### WHAT TO PRODUCE
An exact reproduction of the lines below, from the first through the one with "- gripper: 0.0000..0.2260", is the whole answer; pictures have no place in it.

*** DATA PROVIDED ***

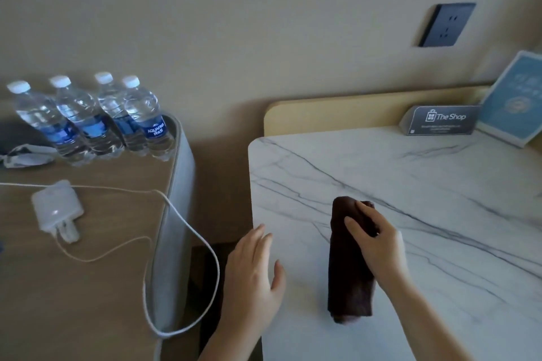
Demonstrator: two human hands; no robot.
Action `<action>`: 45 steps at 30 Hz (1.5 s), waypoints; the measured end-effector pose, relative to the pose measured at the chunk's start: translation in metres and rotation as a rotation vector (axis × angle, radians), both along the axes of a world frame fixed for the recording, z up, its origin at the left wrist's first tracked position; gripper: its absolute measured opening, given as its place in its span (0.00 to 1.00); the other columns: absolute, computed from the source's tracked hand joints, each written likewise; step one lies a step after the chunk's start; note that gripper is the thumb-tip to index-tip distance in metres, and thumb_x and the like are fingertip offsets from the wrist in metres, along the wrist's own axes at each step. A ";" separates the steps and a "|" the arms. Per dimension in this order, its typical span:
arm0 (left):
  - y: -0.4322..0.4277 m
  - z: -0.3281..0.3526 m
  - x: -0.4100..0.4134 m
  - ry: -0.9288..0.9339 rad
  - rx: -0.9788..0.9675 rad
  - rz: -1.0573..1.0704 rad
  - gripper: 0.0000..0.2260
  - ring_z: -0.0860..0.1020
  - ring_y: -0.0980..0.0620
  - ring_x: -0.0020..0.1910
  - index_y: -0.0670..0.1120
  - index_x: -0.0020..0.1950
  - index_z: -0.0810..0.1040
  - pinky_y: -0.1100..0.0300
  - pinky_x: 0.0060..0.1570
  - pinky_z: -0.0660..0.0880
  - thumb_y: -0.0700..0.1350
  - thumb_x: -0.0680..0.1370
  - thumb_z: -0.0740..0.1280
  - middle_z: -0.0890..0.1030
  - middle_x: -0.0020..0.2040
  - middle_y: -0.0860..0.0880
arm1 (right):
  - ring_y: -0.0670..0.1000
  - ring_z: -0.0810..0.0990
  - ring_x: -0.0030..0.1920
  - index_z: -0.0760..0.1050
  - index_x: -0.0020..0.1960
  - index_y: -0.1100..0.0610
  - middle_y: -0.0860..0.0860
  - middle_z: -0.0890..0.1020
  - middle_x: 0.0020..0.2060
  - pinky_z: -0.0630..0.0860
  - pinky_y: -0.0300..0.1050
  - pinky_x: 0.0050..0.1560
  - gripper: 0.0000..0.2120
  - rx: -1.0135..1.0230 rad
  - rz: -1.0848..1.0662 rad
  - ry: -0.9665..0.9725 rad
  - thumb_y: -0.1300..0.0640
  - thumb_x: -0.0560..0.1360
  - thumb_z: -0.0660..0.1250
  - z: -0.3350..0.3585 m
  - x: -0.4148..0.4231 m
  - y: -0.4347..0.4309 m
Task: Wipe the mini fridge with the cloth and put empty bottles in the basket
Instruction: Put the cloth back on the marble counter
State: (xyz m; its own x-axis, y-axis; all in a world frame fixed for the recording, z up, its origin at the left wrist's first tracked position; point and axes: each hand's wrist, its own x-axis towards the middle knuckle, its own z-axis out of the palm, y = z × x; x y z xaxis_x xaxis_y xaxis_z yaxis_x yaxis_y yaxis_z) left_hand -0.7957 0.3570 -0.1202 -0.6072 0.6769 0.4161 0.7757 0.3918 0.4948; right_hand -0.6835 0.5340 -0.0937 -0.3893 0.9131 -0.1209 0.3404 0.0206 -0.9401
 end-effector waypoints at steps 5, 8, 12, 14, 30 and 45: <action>0.024 0.001 -0.033 0.021 0.068 -0.087 0.16 0.72 0.47 0.60 0.43 0.59 0.73 0.54 0.57 0.72 0.46 0.72 0.59 0.77 0.60 0.43 | 0.49 0.74 0.53 0.74 0.63 0.52 0.49 0.77 0.52 0.70 0.43 0.55 0.21 -0.074 -0.217 0.050 0.55 0.71 0.71 -0.010 -0.041 0.005; 0.038 0.001 -0.044 0.014 0.121 -0.131 0.16 0.73 0.47 0.59 0.43 0.59 0.72 0.55 0.56 0.71 0.45 0.72 0.60 0.77 0.60 0.43 | 0.50 0.74 0.53 0.73 0.63 0.55 0.50 0.76 0.51 0.70 0.42 0.54 0.20 -0.107 -0.362 0.138 0.57 0.72 0.70 -0.013 -0.060 0.008; 0.043 -0.005 -0.050 -0.036 0.104 -0.131 0.16 0.74 0.48 0.58 0.43 0.57 0.75 0.54 0.54 0.73 0.46 0.72 0.60 0.77 0.59 0.45 | 0.51 0.73 0.59 0.71 0.64 0.55 0.52 0.76 0.59 0.70 0.46 0.61 0.21 -0.161 -0.496 0.237 0.57 0.73 0.69 -0.022 -0.081 0.011; 0.044 -0.008 -0.051 -0.053 0.067 -0.131 0.17 0.76 0.47 0.58 0.43 0.57 0.76 0.53 0.53 0.75 0.47 0.72 0.59 0.78 0.59 0.45 | 0.51 0.73 0.60 0.71 0.64 0.54 0.51 0.75 0.59 0.70 0.46 0.62 0.20 -0.212 -0.539 0.286 0.57 0.73 0.68 -0.028 -0.088 0.010; 0.072 -0.024 -0.029 0.114 -0.196 -0.083 0.22 0.71 0.41 0.65 0.42 0.60 0.76 0.41 0.56 0.70 0.46 0.70 0.56 0.75 0.64 0.43 | 0.48 0.75 0.39 0.74 0.59 0.55 0.50 0.76 0.42 0.70 0.43 0.40 0.14 0.178 -0.154 -0.188 0.55 0.74 0.66 -0.042 -0.044 0.017; 0.096 -0.048 -0.022 0.139 -0.338 -0.054 0.27 0.73 0.45 0.63 0.42 0.61 0.77 0.50 0.51 0.76 0.37 0.62 0.76 0.76 0.64 0.45 | 0.62 0.76 0.59 0.69 0.62 0.51 0.57 0.77 0.60 0.76 0.58 0.52 0.18 1.115 0.420 -0.198 0.57 0.72 0.61 -0.090 -0.034 0.066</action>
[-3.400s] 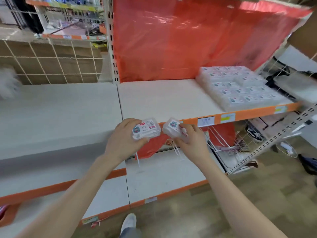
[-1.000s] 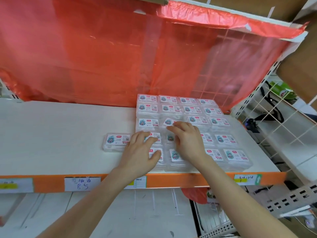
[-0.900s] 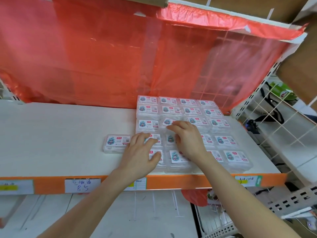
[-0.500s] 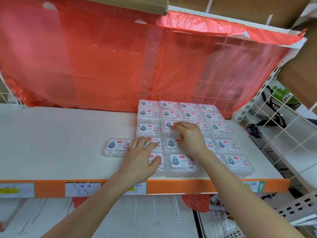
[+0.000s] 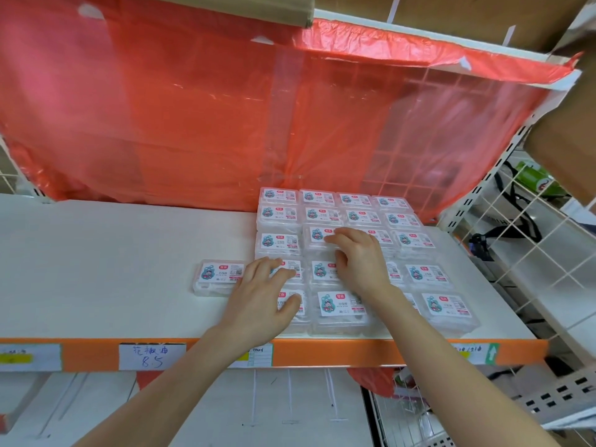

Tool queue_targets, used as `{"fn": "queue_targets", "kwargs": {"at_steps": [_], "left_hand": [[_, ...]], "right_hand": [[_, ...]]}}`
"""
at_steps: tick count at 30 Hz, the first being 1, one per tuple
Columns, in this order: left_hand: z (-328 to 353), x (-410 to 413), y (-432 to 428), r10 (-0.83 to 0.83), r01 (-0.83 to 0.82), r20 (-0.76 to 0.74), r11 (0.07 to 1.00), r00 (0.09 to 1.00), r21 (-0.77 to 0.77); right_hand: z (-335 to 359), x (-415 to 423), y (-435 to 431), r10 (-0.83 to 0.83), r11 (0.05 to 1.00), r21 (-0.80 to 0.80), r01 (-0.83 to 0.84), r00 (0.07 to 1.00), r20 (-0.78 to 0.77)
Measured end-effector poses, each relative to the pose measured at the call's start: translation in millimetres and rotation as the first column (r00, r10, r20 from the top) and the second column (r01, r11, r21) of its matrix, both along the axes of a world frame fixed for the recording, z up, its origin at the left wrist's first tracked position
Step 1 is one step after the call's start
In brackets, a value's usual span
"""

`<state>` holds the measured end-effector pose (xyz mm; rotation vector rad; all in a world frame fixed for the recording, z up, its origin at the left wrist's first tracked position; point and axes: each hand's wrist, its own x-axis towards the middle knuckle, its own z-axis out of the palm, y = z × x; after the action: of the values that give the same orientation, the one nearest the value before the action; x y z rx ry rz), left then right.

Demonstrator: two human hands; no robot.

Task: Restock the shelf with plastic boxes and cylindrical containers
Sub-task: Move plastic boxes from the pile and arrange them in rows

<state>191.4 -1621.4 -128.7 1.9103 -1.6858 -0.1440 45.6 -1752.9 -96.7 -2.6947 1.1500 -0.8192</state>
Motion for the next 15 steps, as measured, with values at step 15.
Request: {"fn": "queue_targets", "kwargs": {"at_steps": [15], "left_hand": [[17, 20, 7, 0.055, -0.062, -0.151, 0.997, 0.987, -0.047]], "right_hand": [[-6, 1, 1, -0.052, 0.998, -0.03, 0.052, 0.999, 0.004]]}}
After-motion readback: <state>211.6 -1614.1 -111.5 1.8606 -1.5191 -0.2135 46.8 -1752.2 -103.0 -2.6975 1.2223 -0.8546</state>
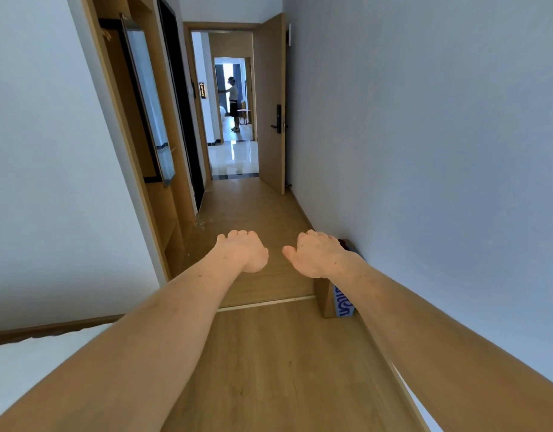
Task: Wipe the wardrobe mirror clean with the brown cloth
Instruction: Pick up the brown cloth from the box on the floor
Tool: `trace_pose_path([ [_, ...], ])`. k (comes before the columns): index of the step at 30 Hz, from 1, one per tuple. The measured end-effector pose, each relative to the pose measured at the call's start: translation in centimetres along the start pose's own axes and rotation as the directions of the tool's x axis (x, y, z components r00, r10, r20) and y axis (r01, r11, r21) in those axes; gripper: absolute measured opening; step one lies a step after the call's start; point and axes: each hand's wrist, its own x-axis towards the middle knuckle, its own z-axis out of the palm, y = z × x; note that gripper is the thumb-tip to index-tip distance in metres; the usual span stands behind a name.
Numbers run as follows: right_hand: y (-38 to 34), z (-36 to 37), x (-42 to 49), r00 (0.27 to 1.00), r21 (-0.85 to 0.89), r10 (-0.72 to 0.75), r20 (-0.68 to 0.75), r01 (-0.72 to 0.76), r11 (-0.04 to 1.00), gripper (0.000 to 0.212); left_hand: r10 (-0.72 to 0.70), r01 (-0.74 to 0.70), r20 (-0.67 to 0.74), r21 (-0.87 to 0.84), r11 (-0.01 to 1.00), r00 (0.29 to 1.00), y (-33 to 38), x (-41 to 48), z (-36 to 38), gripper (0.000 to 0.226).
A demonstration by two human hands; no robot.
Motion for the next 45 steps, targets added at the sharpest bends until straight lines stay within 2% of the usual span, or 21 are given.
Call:
trace_pose_path([
  [7, 2.9, 0.8, 8.4, 0.999, 0.015, 0.002, 0.038, -0.002, 1.0, 0.055, 0.028, -0.029, 0.037, 0.011, 1.0, 0.999, 1.6, 8.3, 0.2, 0.052],
  [12, 6.5, -0.2, 15.7, 1.0, 0.025, -0.017, 0.014, 0.017, 1.0, 0.055, 0.016, -0.017, 0.042, 0.021, 1.0, 0.999, 3.9, 15.6, -1.8, 0.053],
  [16, 10.4, -1.3, 20.9, 0.999, 0.039, -0.013, 0.051, 0.011, 0.999, 0.052, 0.008, -0.009, 0.047, 0.029, 1.0, 0.999, 6.9, 21.5, -3.3, 0.053],
  [20, 14.1, -1.8, 25.1, 0.998, 0.031, -0.008, 0.062, 0.006, 0.999, 0.038, 0.013, -0.015, 0.038, 0.044, 0.999, 0.999, 9.6, 26.7, -4.1, 0.053],
  [22, 15.7, -1.8, 26.6, 0.998, 0.038, -0.002, 0.07, -0.001, 0.999, 0.043, 0.027, -0.029, 0.04, 0.049, 0.998, 0.999, 10.9, 28.8, -4.3, 0.053],
  [28, 19.5, -1.7, 31.7, 0.997, 0.045, 0.044, 0.064, -0.047, 0.998, 0.054, 0.077, -0.08, 0.045, 0.061, 0.995, 0.996, 13.9, 34.7, -4.6, 0.052],
  [45, 25.2, -1.1, 51.4, 0.97, 0.011, 0.226, 0.089, -0.228, 0.974, 0.055, 0.265, -0.27, 0.068, 0.078, 0.96, 0.962, 16.0, 58.0, -6.1, 0.05],
])
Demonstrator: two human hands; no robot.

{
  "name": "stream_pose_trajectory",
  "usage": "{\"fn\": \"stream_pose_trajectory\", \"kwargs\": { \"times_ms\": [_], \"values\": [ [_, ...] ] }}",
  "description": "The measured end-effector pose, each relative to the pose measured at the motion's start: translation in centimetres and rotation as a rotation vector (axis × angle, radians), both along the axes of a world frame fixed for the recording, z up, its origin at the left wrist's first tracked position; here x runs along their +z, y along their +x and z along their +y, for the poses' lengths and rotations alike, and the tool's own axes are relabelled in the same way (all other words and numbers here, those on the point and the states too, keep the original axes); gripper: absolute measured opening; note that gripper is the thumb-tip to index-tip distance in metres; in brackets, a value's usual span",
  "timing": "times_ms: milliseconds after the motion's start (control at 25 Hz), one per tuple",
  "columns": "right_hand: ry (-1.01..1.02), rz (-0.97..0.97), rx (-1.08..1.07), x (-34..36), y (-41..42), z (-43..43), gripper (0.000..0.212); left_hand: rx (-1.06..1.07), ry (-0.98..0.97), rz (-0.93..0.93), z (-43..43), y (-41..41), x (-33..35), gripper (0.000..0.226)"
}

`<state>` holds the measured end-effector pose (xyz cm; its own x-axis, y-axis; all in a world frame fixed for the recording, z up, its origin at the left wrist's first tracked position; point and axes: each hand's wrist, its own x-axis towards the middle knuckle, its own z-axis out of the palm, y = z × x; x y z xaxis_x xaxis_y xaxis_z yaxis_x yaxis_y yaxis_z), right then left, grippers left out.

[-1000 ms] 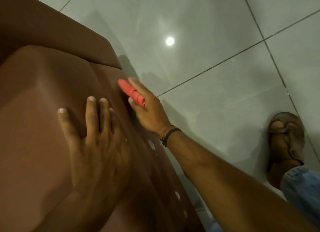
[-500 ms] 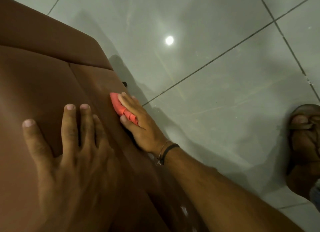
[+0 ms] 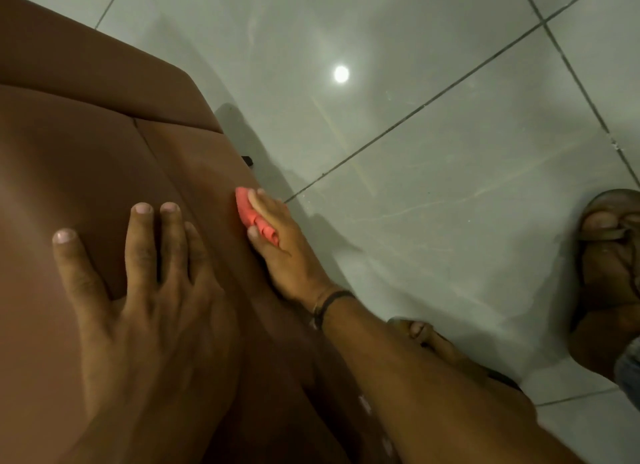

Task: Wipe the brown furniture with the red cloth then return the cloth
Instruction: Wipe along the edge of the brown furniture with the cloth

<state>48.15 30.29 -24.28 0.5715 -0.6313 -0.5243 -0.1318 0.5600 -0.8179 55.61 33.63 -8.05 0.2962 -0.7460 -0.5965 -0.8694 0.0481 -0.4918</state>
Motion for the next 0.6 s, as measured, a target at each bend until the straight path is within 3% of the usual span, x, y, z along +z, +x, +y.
{"fn": "stream_pose_trajectory", "kwargs": {
  "times_ms": [80,200,320,440,600],
  "values": [
    [-0.094,0.009,0.03,1.8,0.0,-0.2,0.063,0.0,0.006,-0.012,0.2,-0.1,-0.1,0.082],
    [-0.251,-0.067,0.093,3.7,5.2,-7.1,0.06,0.032,0.012,-0.002,0.4,0.4,-0.5,0.087],
    [-0.054,-0.118,-0.017,0.8,7.2,-9.0,0.057,0.036,-0.056,0.0,-0.4,-0.9,0.6,0.076],
    [0.1,-0.031,-0.064,-0.1,2.1,-3.0,0.06,-0.017,-0.108,-0.025,-1.0,-2.6,2.1,0.071],
    [-0.091,-0.031,0.009,3.5,0.1,-0.3,0.061,-0.025,-0.047,-0.032,0.4,-3.9,2.6,0.071]
  ]
}}
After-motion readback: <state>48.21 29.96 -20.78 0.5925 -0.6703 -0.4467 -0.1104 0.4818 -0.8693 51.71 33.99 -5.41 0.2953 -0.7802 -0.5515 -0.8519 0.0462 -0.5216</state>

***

### RESULT OF THIS TASK
Demonstrator: two human hands; no robot.
Action `<action>`: 45 steps at 30 Hz (1.5 s), waypoints; the measured end-effector pose, relative to the pose measured at the chunk's start: translation in metres and rotation as a rotation vector (axis × angle, radians), both along the axes of a world frame fixed for the recording, z up, its origin at the left wrist's first tracked position; gripper: its absolute measured opening, given as its place in its span (0.00 to 1.00); the other columns: absolute, computed from the source's tracked hand joints, each written likewise; step one lies a step after the chunk's start; note that gripper is the thumb-tip to index-tip distance in metres, and thumb_x and the like are fingertip offsets from the wrist in metres, along the wrist's own axes at each step. A ";" separates the steps and a "|" the arms. Per dimension in this order, its typical span:
arm0 (left):
  - y: -0.4322..0.4277 m
  - z: -0.3281..0.3526 m
  - x: -0.4100..0.4134 m
  - ry: -0.9288..0.9339 rad
  - rx: -0.9788..0.9675 rad
  - rz: -1.0573..1.0704 rad
  - gripper: 0.0000..0.2260

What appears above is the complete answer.